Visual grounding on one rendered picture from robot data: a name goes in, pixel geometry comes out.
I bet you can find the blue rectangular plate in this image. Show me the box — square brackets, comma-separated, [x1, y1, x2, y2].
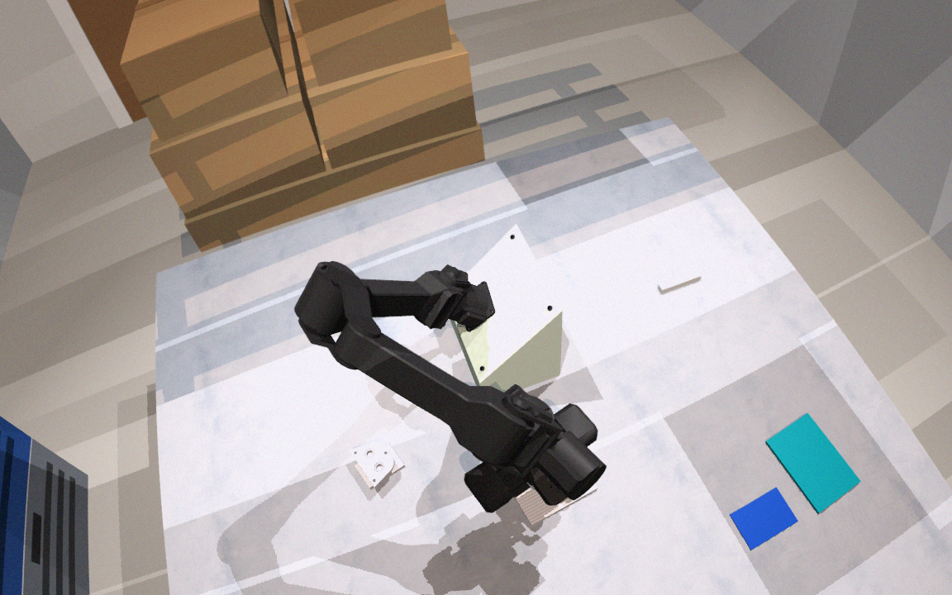
[730, 488, 797, 550]

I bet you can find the white flat bar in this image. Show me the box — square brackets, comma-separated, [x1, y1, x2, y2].
[657, 271, 701, 294]

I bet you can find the teal rectangular plate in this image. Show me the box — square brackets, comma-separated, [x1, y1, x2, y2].
[765, 413, 860, 514]

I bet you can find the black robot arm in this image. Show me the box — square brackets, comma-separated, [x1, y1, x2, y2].
[294, 261, 607, 506]

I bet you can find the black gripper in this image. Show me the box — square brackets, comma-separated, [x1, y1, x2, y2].
[464, 403, 598, 513]

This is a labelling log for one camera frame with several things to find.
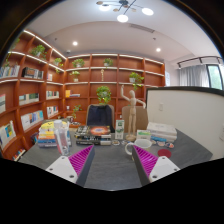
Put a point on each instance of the white wall sign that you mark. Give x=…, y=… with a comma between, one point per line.
x=167, y=78

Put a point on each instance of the wooden artist mannequin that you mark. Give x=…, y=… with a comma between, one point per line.
x=132, y=113

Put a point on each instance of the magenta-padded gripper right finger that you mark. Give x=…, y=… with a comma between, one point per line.
x=163, y=166

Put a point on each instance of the white wall switch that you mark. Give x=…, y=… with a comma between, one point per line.
x=161, y=106

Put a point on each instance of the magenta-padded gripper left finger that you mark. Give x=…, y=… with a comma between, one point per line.
x=61, y=166

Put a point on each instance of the yellow striped white mug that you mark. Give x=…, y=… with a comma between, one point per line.
x=143, y=144

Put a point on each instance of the dark thick book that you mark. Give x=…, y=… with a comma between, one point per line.
x=90, y=142
x=90, y=137

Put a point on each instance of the tall green white carton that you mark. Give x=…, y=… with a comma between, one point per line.
x=119, y=130

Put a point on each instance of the tan office chair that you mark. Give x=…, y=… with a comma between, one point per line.
x=141, y=116

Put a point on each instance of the branched ceiling lamp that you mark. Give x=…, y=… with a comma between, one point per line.
x=122, y=17

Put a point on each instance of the white wall socket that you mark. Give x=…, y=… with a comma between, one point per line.
x=222, y=132

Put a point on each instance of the small green white box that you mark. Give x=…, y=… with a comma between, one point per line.
x=144, y=134

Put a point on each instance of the black ceiling track rail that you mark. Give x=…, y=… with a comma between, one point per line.
x=200, y=59

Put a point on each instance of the orange wooden shelf unit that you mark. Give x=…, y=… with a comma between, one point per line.
x=83, y=90

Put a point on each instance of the white book stack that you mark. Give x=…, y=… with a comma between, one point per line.
x=161, y=129

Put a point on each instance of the grey window curtain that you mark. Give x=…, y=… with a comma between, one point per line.
x=193, y=76

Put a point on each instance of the flat round red coaster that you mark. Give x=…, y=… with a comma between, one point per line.
x=164, y=153

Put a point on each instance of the dark blue office chair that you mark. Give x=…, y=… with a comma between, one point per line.
x=100, y=115

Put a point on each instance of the recessed ceiling spotlight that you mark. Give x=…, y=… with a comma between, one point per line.
x=158, y=49
x=75, y=43

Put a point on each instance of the small round printed badge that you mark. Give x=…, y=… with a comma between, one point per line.
x=153, y=141
x=161, y=143
x=170, y=145
x=124, y=142
x=116, y=142

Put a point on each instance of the window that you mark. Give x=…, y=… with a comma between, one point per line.
x=215, y=77

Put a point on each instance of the colourful book stack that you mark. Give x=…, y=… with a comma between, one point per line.
x=46, y=133

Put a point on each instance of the galaxy cover dark book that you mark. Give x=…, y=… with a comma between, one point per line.
x=96, y=130

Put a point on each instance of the ceiling air vent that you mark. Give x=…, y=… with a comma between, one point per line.
x=141, y=28

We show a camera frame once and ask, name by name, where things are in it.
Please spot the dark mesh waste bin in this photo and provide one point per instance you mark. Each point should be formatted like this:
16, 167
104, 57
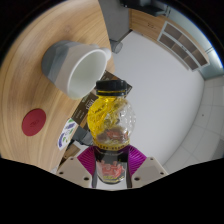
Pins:
116, 46

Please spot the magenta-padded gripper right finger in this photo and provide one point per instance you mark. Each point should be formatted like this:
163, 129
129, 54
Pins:
150, 170

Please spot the grey and white cup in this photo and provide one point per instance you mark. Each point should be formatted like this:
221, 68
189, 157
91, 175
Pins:
63, 63

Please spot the clear black-capped drink bottle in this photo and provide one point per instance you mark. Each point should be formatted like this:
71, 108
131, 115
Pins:
111, 113

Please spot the flat round red coaster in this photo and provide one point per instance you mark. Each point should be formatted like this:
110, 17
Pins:
34, 122

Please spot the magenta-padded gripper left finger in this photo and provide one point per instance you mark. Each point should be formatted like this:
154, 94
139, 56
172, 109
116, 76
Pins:
74, 170

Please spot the wooden shelf cabinet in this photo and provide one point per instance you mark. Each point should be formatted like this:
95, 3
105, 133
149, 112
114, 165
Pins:
173, 36

## YOUR OBJECTIVE
Begin at the line above that has "I bet you can find the white" and stop after the line that has "This is a labelling", copying each line exactly and adding nothing else.

## TASK OUTPUT
I bet you can find the white flat bar in this image. Show me the box — square brackets, comma-separated, [x1, y1, x2, y2].
[657, 271, 701, 294]

I bet you can find the teal rectangular plate in this image. Show me the box — square brackets, comma-separated, [x1, y1, x2, y2].
[765, 413, 860, 514]

I bet you can find the black robot arm in this image. Show me the box — square brackets, comma-separated, [x1, y1, x2, y2].
[294, 261, 607, 506]

I bet you can find the black gripper in this image. Show me the box — square brackets, comma-separated, [x1, y1, x2, y2].
[464, 403, 598, 513]

This is a labelling log for one camera frame with several things to find.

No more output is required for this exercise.